George Lavrov was born and raised in Yokohama, Japan, where he attended St. Joseph grade and high school. He is a graduate of San Francisco State University, with a major in international trade management with area specialization in Japan and the Pacific Rim. He is the author of The Pacific Rim--Threat or Promise, as well as various other articles dealing with Asian and international business. Being trilingual, he speaks English, Russian and Japanese.
During 1975 to 1986, Lavrov was based in Tokyo where he represented American insurance interests. Since returning to the U.S., he has continued to work in the international arena, especially related to Asia and the Pacific Rim.

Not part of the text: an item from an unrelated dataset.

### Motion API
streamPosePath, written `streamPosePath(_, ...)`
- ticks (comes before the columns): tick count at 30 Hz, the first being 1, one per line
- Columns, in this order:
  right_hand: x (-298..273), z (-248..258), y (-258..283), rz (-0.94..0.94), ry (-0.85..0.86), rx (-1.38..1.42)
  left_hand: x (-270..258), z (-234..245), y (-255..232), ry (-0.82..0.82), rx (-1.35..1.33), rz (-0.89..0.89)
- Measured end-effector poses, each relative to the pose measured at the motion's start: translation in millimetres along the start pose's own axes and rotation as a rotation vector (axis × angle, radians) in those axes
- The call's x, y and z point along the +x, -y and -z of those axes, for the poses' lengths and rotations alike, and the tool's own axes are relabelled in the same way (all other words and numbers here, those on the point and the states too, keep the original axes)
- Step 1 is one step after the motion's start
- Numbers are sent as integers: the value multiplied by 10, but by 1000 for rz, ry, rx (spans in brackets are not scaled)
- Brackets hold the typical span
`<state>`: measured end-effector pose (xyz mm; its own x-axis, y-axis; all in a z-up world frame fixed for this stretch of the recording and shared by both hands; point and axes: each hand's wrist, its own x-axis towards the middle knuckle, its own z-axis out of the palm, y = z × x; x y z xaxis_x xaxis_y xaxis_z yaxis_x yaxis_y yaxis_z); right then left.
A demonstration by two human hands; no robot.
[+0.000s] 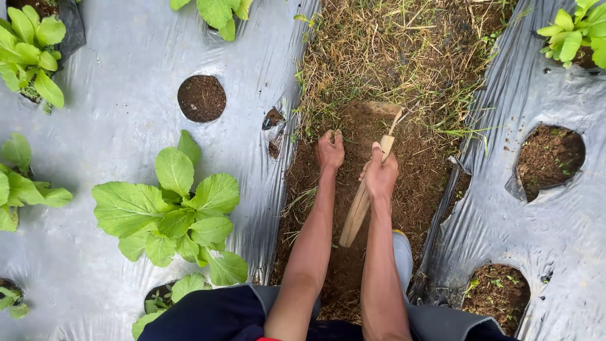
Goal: The person walks between rows of young leafy plants growing through plastic mulch, then squats and uses a small hand hoe to scrape and remove weeds from the soil strip between the rows. The person repeatedly scrapes the soil surface and gathers the loosened weeds by hand.
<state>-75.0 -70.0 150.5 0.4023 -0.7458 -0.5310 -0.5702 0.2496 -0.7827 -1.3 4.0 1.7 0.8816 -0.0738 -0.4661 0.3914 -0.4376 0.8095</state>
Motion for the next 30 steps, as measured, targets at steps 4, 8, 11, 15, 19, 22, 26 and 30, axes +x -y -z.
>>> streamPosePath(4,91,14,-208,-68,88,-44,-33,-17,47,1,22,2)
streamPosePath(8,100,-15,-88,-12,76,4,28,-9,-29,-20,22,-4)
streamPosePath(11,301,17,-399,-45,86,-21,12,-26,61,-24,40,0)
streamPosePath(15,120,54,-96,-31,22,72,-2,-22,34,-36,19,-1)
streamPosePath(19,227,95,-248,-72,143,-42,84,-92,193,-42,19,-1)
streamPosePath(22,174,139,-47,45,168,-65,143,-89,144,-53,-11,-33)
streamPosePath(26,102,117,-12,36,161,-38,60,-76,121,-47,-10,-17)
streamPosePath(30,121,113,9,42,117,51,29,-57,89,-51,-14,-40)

Yokohama Gaijin is George Lavrov's personal story, told from his own eyewitness account. It recounts the horror of WWII carpet bombings of Japanese cities, including the tragic loss of his elder brother, Konstantin, who was killed instantly when a bomb from an American B-29 bomber made a direct hit on the Lavrov residence in Yokohama, Japan, on May 29th, 1945, the harsh wartime treatment of gaijin (foreign) residents of Japan and much more. It is the true story of a stateless White Russian and his family, as they coped through some of the most difficult times of the 20th century--the WWII period in Japan and the postwar years that followed. But it's also a story of faith and hope in the future--a future that spelled A M E R I C A and a successful career in the international business world.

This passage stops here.